By Ringold on 12/26/2007 11:30:19 PM , Rating: 2
If you read the article linked to by DT (which I just did to look for clarification), they state that they want it operational in 2025. That means I happen to of been correct; zero revenue until 2025 at the earliest, with 44 billion sprinkled out between now and then with zero return.

Their annual report is interesting.

They've already got 31.3 billion USD in long term liabilities of various sorts, 1.1 billion in annual net income. They'll be able to pull off the project but they'll have to reverse course possibly on paying down debt, which they'd been focused on apparently since 1991. The opportunity cost is huge even if their plan is sound, and not without risk, thus the response with the stock.

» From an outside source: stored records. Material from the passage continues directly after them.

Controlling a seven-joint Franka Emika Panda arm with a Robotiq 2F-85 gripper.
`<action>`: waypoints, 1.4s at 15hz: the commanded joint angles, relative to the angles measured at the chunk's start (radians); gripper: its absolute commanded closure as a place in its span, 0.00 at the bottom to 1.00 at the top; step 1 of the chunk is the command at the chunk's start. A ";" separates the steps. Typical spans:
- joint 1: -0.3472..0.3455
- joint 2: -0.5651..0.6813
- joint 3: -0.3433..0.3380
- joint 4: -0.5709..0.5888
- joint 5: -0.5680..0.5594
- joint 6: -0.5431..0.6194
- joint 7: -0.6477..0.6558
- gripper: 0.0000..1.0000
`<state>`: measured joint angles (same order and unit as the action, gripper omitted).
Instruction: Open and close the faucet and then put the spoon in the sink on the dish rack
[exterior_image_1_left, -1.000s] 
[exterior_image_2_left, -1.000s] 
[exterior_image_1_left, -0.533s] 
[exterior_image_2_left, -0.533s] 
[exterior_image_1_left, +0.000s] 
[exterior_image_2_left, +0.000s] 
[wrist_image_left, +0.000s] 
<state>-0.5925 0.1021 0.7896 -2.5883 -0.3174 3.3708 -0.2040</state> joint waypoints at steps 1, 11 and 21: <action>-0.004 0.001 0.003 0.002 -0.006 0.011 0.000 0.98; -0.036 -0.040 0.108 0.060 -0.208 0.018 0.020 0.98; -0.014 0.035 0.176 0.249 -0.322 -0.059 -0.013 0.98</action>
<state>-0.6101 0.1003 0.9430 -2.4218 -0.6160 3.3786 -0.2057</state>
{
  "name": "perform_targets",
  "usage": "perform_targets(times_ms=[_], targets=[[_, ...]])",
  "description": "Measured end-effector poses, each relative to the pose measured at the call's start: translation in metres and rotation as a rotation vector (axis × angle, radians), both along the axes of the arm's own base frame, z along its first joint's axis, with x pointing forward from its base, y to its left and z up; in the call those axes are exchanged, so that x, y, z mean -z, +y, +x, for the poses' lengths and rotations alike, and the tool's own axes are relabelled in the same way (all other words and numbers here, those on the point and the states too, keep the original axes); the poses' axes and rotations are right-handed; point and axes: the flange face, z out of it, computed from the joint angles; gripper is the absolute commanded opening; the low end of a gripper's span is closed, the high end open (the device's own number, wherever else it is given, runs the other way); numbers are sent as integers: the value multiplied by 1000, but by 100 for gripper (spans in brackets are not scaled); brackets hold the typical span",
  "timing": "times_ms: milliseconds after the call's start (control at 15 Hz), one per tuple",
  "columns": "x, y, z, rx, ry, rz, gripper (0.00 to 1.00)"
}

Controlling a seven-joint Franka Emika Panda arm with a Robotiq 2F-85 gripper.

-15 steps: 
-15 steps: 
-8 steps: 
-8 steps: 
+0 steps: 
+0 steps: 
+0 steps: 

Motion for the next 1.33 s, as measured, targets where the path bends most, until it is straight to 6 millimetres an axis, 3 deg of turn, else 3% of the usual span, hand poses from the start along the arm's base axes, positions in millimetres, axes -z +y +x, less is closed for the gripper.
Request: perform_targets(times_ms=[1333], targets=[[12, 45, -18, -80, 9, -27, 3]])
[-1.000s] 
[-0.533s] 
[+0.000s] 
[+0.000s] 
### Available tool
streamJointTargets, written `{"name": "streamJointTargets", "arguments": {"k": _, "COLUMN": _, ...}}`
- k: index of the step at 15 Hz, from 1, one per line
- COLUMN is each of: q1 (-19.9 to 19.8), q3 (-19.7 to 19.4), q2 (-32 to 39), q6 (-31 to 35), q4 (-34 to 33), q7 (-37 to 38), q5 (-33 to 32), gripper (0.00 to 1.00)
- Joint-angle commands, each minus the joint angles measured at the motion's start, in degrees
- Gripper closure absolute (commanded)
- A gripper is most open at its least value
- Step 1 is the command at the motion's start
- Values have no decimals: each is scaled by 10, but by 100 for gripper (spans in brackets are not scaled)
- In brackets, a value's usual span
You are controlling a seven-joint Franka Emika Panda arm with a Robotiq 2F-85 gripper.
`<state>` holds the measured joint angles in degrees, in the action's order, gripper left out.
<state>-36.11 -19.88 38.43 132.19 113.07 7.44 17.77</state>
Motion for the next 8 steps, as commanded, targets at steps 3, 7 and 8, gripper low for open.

I also can't help but wonder if they accounted for Japan's terminal population decline in terms of riders. :P Entire small towns are being depopulated, and unless they ban contraception any plan looking that far out hopefully does take a look at the issue.

RE: Is This Really Necessary?
By afkrotch on 12/27/2007 12:11:01 PM , Rating: 2
Child birth rates are on the decline and teen suicide rates up, but immigration rates aren't on the decline. It'll just be a Japan with less Japanese and more Chinese, Filipinos, Koreans, Nigerians, Indians, and so on.